I love the song entitled “Grace Greater Than Our Sin.” It was written by Julia Johnston in 1910. No sin is too large that God cannot lift it. No amount of sin is too great that Jesus cannot redeem it. Then why did Hosea write, “I wanted to heal Israel, but its sins were far too great?” (Hosea 7:1) A couple of verses later we get more light on their condition. “They are all adulterers, always aflame with lust. They are like an oven that is kept hot even while the baker is still kneading the dough.” (7:4) When it comes to the forgiveness of sins, the problem is never on God’s side of the equation. He stands ready and can forgive. It is man who must stop the sin train so he can get off. Sin is like a disease which progresses beyond the point of the possibility of repentance. It is dangerous to say that you will quit one day. Putting off God’s treatment allows one to become so addicted to sin that it becomes impossible to repent.
In Hebrews 6 the writer addresses those who should be eating meat but are still drinking milk. If a child stays on a poor diet for too long, they will never learn to eat healthy meals. Patterns are set. It becomes increasingly more difficult for people to make necessary changes. Someone said that a rut is merely a grave with both ends knocked out. The Hebrew writer says it may become “impossible to restore to repentance” those who once knew better but have gotten stuck in a rut of sin. They may know just enough about the “grace greater than all our sin” to believe that they do not need to repent of theirs to be spared. Paul speaks of those who have “shut their minds and hardened their hearts against Him (God)” (Ephesians 4:18) Paul goes on to say, “They don’t care any more about right and wrong, and they have given themselves over to immoral ways.” (Ephesians 4:19) Even regarding people practicing idolatry, as were the Israelites, Paul told the Athenians “God overlooked people’s former ignorance about these things but now He commands everyone everywhere to turn away from idols and turn to Him.” (Acts 17:30)
Like yeast, sin permeates a person’s life. It seizes the intellect and the emotions. It contaminates and metasomatizes. Unchecked sin kills. This is why we need sensitive hearts, easily touched by guilt and responsibility. Sin comes in two forms, omission, and commission. We can just as easily become diseased by omitting prophylactic practices as we can by committing disease-causing practices. Righteousness protects one from sin’s infection. If you brush and floss regularly you may keep your teeth longer. Can you get new teeth? Sure, but if you have lived with no teeth for 30 years you probably won’t. One of two things happen the longer we live in sin. We might begin to believe that sin is normal and not be alarmed. Or we might believe that we cannot change. Either conclusion will keep you trapped.

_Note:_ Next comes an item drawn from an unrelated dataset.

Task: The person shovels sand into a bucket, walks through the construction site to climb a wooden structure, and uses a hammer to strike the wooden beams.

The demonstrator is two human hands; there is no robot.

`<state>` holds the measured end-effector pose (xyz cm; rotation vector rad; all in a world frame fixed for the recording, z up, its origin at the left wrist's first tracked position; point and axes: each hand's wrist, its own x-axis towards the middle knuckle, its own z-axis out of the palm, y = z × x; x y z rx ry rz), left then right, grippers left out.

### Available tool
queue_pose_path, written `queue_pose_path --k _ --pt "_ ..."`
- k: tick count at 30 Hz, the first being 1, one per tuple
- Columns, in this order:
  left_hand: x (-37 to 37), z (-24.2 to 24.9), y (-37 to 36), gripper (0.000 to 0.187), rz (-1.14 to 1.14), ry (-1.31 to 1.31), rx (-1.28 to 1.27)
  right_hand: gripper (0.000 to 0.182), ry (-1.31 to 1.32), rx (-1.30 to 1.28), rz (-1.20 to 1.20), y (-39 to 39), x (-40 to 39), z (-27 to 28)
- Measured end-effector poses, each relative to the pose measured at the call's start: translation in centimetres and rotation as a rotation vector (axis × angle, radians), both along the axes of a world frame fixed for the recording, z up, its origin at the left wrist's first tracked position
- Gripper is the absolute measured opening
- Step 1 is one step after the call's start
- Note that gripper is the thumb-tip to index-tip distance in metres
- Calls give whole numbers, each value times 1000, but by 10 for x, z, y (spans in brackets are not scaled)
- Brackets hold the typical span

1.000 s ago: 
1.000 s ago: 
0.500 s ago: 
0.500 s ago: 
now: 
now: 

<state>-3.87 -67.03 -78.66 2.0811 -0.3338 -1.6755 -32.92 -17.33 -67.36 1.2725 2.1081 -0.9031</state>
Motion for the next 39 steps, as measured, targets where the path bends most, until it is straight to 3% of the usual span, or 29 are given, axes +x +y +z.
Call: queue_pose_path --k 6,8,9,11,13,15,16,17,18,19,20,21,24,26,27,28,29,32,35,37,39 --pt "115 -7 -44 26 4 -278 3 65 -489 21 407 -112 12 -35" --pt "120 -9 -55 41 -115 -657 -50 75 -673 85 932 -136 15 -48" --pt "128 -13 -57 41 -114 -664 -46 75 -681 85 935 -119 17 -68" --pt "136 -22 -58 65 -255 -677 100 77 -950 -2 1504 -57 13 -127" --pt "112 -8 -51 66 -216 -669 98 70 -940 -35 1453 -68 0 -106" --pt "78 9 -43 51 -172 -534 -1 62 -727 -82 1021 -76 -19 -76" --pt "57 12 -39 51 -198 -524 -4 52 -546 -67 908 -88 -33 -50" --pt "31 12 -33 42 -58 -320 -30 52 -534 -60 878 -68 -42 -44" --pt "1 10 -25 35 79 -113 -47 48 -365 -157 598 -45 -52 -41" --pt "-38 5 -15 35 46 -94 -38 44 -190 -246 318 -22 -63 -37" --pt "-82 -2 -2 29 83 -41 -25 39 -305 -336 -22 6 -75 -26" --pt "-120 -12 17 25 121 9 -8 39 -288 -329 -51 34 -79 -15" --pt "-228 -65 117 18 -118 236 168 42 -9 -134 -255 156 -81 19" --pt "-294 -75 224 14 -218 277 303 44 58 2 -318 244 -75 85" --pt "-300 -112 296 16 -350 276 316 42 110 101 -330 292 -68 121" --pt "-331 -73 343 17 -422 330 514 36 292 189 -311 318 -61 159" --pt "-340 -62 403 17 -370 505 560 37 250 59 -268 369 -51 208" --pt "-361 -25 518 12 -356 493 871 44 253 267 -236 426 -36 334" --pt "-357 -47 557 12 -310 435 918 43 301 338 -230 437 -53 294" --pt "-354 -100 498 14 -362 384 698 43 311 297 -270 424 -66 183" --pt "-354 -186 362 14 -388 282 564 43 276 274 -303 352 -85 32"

During the days of Noah, God concluded that the sins of the world were so great that the only solution was to irradicate the infected, to save those who found grace in the eyes of the Lord, and to start over. Only God knows when someone is a lost cause, and God does not give up easily. He does chest compressions for a long time before he calls the time of death. At some point He will tell everyone to stand back, check the pulse, listen to the machine, and ask for any more suggestions. “Time of death….” Paul says that the widow who lives for pleasure is “dead while she lives.” (1 Timothy 5:6) Too many people are alive on the outside but dead on the inside.
If there are any signs of spiritual life left in you, do not delay. Repent and get yourself into God’s ER for some life saving procedures.